Lingerie is perhaps one of the most common ways of recognising sexuality. The texture, design and colour of underwear combine to have a great psychological influence on a woman's sense of sensuality and sexiness. Throughout the last three and a half thousand years, women have been using underwear to enhance the shape of their bodies and to reach the state of psychological self-confidence that feeling sensual brings. Another aspect to this style of garb is the chastity belt, about which many legends are told with echoes of mythology also surrounding them.
The Mythology of Belts and Girdles
One of the Twelve Labours of Hercules was to obtain the belt of the Amazon Queen Hippolyte. In one version of the story, she fell in love with him and offered the belt freely, whereas in others, he fought her for both the girdle and her affections.
Perhaps most notably of all myths, is the myth of Aphrodite's girdle. It was said to make any woman who wore it instantly irresistible. Even the goddess Hera of marriage and fidelity, the sworn enemy of Aphrodite, once begged for the girdle in order to seduce her husband Zeus. She also used it to reintroduce love into the lives of Oceanus and Tethys, the sea spirits, so that the sea would be bountiful once more.
These myths possibly gave rise to the expression 'tying the knot,' as Roman women tied a knotted girdle around their waist on their wedding day. The groom would have to untie the knots in order for the marriage to be valid.
The History and Symbolism of Chastity Belts
Many think of chastity belts as a part of medieval society, but there is little archaeological evidence to show that they were common, and many examples that do exist have been denounced as fakes. Even so, there is a basis in legend of the symbolic nature of the chastity belt.
What archaeological evidence there is suggests the belts were largely manufactured for women, although the main issue of conjecture is whether or not distrustful husbands forced them on their wives when they left home, or whether they were to safeguard women from rape. The most probable answer is that there were instances of both.
The most beautiful legend behind the history is written in the poetry of Guigemar de Marie de France who wrote in the twelfth century. She wrote that two young lovers were going to be separated and that they performed a ritual to honour their oath of fidelity to each other. The girl tied a knot around her lover's shirt, while he knotted a belt around her waist. They swore that they would only give their love to one who could remove the garment without tearing or cutting it.
The History of Lingerie
The first known example of women using lingerie to enhance their figure is in Crete, with the Minoan civilisation. Archaeological records depict a fashion of flounced skirts with a corset that moulded around the breasts and lifted them, leaving them bare.
Whether this was a social fashion or a form of religious worship is unknown.
In the Middle Ages, however, there was an emphasis on small breasts, a range of different corset styles coming into fashion, notably thecotte, the bliaunt and the surcot.
During the Renaissance, however, this style became much more emphatic.
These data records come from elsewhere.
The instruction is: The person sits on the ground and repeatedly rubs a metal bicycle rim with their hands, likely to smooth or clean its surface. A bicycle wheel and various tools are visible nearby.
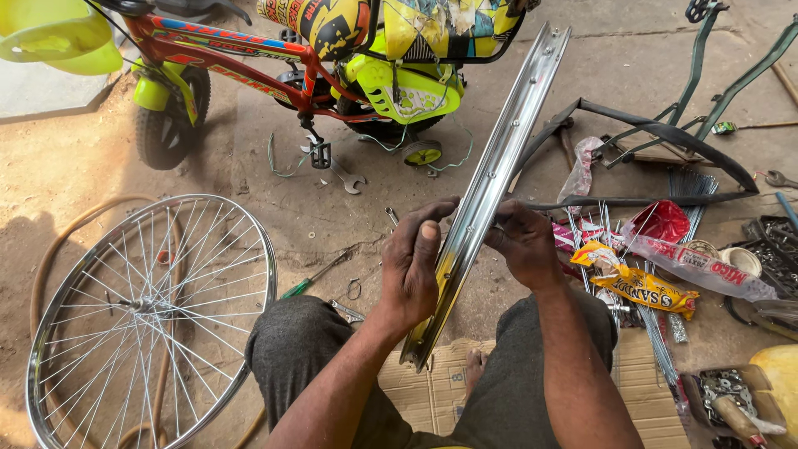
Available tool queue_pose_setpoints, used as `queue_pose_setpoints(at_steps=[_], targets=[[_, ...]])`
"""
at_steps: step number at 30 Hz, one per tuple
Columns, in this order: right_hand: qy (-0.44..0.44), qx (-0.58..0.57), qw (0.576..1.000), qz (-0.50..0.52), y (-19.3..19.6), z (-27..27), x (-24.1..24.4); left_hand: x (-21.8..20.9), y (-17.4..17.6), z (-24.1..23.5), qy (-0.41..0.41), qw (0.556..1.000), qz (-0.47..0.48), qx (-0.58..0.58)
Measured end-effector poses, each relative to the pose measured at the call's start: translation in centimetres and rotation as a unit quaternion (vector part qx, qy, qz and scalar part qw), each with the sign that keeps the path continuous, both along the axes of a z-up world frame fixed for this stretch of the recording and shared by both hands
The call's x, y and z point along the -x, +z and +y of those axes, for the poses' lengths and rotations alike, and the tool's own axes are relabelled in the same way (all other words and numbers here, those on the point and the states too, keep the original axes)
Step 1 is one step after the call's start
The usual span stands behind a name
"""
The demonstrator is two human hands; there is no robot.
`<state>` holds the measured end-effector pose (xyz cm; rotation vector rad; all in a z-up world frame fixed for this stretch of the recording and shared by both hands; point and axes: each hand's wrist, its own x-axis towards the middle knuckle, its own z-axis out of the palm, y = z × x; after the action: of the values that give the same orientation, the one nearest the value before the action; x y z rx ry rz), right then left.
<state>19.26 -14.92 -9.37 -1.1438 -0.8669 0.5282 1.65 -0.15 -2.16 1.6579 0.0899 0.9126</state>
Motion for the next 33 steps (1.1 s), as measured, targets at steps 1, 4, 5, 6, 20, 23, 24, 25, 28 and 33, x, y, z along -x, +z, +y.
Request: queue_pose_setpoints(at_steps=[1, 4, 5, 6, 20, 23, 24, 25, 28, 33], targets=[[0.003, -0.011, 1.000, 0.005, 0.1, 0.0, 0.0, -0.1, 0.1, 0.0, 0.006, 1.000, 0.002, 0.005], [0.009, -0.036, 0.999, 0.010, 0.9, 0.2, 0.4, 0.2, 0.5, 0.0, 0.046, 0.998, 0.017, -0.047], [0.006, -0.039, 0.999, 0.004, 1.2, 0.4, 0.7, 0.3, 0.9, 0.1, 0.063, 0.995, 0.023, -0.076], [0.001, -0.042, 0.999, -0.002, 1.4, 0.4, 1.0, 0.5, 1.1, 0.2, 0.078, 0.988, 0.021, -0.134], [0.018, -0.087, 0.992, -0.087, 3.0, 2.0, 5.7, 1.8, 1.8, 0.4, 0.045, 0.979, 0.072, -0.186], [0.045, -0.092, 0.991, -0.091, 3.0, 2.4, 5.7, 1.8, 1.3, 0.8, 0.061, 0.976, 0.066, -0.196], [0.057, -0.095, 0.989, -0.095, 3.1, 2.3, 5.6, 1.7, 1.2, 0.9, 0.064, 0.974, 0.058, -0.207], [0.068, -0.059, 0.992, -0.093, 3.3, 2.2, 5.2, 1.6, 1.0, 1.1, 0.067, 0.972, 0.051, -0.218], [0.138, 0.050, 0.987, -0.063, 4.3, 2.2, 2.1, 2.0, 0.7, 0.9, 0.054, 0.974, 0.045, -0.217], [0.091, 0.050, 0.992, -0.075, 5.0, 2.5, 2.2, 2.6, 0.5, 0.8, 0.049, 0.975, 0.063, -0.205]])
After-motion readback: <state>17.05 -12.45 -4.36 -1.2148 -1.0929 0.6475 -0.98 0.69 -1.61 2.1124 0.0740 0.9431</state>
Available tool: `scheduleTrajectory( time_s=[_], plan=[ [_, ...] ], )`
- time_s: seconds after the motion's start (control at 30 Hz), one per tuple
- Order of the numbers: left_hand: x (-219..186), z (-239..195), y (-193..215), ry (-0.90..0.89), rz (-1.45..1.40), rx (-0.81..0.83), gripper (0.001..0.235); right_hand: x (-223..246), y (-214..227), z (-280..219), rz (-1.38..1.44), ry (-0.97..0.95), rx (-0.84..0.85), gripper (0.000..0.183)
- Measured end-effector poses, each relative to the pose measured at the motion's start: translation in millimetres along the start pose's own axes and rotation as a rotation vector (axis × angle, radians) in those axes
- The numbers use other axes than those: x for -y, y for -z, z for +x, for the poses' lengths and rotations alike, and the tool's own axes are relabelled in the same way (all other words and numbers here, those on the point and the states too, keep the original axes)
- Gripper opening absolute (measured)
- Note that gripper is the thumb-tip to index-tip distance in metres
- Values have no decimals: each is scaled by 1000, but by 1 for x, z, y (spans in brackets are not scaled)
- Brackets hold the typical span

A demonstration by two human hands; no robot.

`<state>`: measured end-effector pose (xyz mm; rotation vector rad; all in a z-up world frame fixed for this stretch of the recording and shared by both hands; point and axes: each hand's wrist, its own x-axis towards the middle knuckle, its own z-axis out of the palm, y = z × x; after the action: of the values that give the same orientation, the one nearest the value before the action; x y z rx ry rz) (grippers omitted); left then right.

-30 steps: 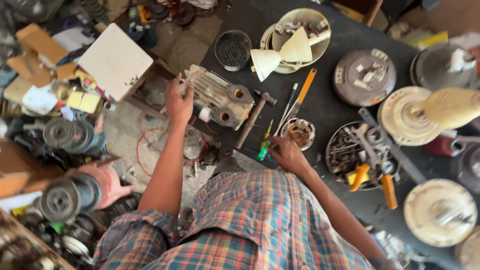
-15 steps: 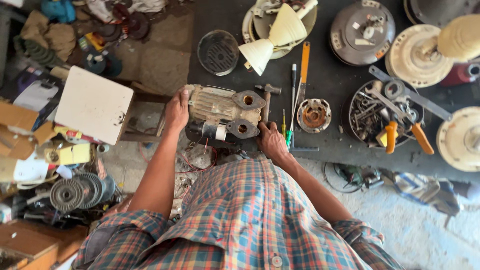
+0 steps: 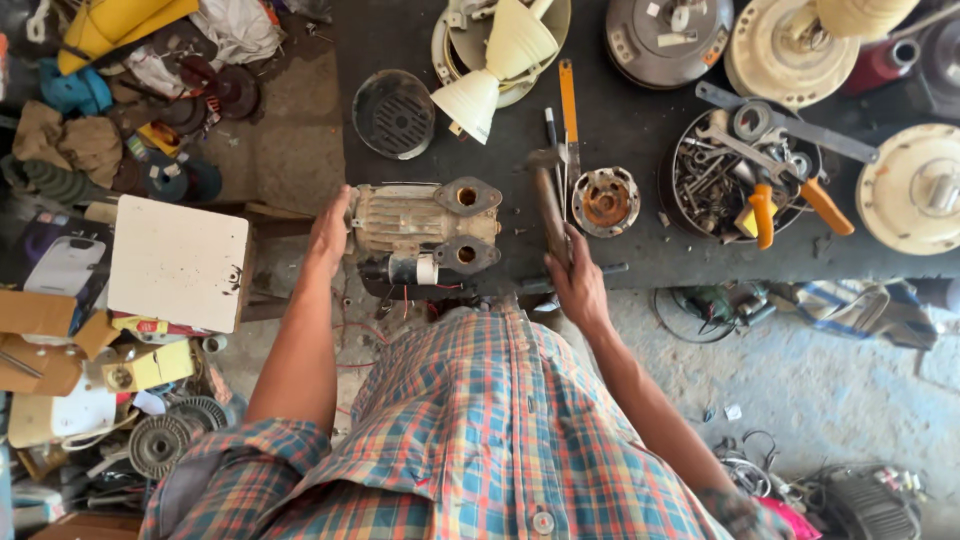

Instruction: The person cleans a circular metal component with a brush and then uses a hammer to tap a motor housing on a cluttered workbench. The person handles the parts and tools directly without visible secondary actions.

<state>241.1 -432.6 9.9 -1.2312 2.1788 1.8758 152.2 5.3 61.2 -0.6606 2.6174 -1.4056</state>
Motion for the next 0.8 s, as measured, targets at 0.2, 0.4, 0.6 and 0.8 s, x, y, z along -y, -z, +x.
scheduleTrajectory(
  time_s=[0.2, 0.4, 0.6, 0.8],
  plan=[
    [-27, 10, -1, 272, 351, -7, 88, 31, 20, -61, 102, -515, 240, 64],
    [-41, 14, 4, 367, 214, 96, 84, 51, -9, -81, 94, -285, 107, 67],
    [-8, -10, 5, -39, 80, 98, 89, 48, -24, -94, -32, -297, 102, 69],
    [-22, 1, 3, 270, 188, 48, 92, 57, -32, -97, -50, -176, -30, 71]
  ],
)
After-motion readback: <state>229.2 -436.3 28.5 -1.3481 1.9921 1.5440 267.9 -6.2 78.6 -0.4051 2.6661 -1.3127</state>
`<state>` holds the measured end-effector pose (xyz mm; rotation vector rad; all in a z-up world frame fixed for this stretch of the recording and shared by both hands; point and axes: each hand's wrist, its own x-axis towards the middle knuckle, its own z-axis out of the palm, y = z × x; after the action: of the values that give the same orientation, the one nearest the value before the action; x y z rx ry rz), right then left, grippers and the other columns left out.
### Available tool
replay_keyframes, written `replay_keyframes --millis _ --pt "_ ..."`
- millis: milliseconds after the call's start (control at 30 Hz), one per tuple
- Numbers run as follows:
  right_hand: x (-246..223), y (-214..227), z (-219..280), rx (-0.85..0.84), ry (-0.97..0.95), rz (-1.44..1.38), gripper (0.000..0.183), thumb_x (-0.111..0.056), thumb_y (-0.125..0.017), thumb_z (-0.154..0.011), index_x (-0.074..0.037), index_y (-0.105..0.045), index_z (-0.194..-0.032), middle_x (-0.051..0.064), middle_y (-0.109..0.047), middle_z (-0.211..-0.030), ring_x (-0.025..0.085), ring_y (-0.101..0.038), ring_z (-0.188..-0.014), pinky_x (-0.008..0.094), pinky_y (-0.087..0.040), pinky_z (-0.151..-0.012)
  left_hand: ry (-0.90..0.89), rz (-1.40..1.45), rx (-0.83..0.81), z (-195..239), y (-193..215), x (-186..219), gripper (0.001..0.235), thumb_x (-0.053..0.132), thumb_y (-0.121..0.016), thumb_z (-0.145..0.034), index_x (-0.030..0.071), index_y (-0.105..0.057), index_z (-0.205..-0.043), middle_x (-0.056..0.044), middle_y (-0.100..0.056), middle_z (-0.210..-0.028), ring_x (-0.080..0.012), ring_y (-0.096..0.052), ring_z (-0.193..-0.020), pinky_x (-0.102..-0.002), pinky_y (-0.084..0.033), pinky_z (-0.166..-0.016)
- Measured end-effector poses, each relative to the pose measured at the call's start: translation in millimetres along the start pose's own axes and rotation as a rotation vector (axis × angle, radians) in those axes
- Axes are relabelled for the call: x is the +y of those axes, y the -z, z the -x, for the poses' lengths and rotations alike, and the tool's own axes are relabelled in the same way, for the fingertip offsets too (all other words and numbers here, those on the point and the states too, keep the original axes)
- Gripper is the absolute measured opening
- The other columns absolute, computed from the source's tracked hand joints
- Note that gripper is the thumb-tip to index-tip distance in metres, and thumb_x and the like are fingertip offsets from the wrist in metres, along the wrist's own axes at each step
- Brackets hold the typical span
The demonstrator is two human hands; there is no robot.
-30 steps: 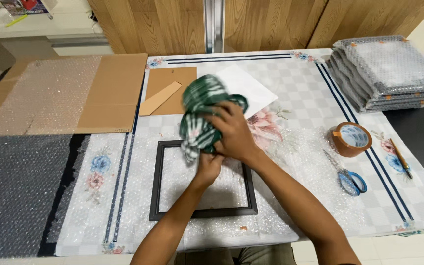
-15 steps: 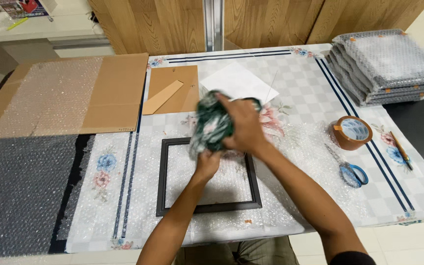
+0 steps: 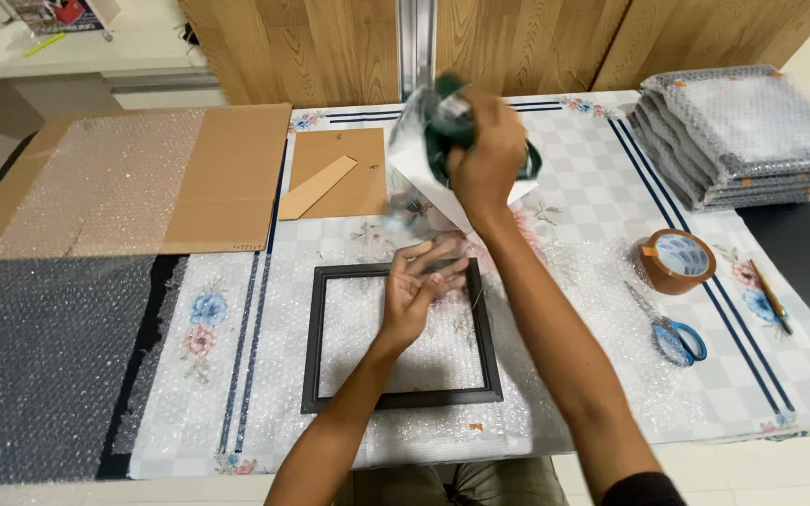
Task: The person cleans the glass of a picture frame using a cloth, places a piece of artwork inside, secures the backing, and wraps the completed frame in bubble wrap and tape.
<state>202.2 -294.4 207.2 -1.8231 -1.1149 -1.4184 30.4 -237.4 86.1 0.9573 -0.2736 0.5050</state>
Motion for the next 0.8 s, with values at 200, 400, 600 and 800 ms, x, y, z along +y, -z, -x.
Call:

The Spanish influence meant the introduction of much tighter corsets that moulded the woman's shape into one highlighting a narrow waist, flat stomach and small bust. As a result, women often fainted, which enforced a dependency and the notion of feminine weakness within a male-dominated society.
Later in the eighteenth century, women emphasised a more voluptuous figure and began to employ more luxurious fabrics to enhance the sensual power of the female shape. This style continued, although in the 1770's, boned corsets were prohibited only to make a reappearance in the 1800's.
Bodices that could be laced by the wearer also came into fashion.
In the 1900's, scented underwear and specific types of lingerie for different activities and times of day became fashionable.
The fashion for tight corsets, however, remained. Garters and suspenders grew in popularity as more women wore stockings.
The twentieth century saw a decisive break from the tradition of the previous years, as more and more companies began to have an interest in the role of a woman's body in her notions of self.
Styles diversified and became more comfortable, while bra sizes and designs developed.
This development of lingerie throughout the ages has left women today with a much firmer sense of their own beauty, and the range of styles, fabrics and sizes allows each woman to dress according to her own style and what makes her feel positive about herself and her body. The romantic aspect of lingerie is essentially the feeling of self worth that comes from sensuality and indulgence.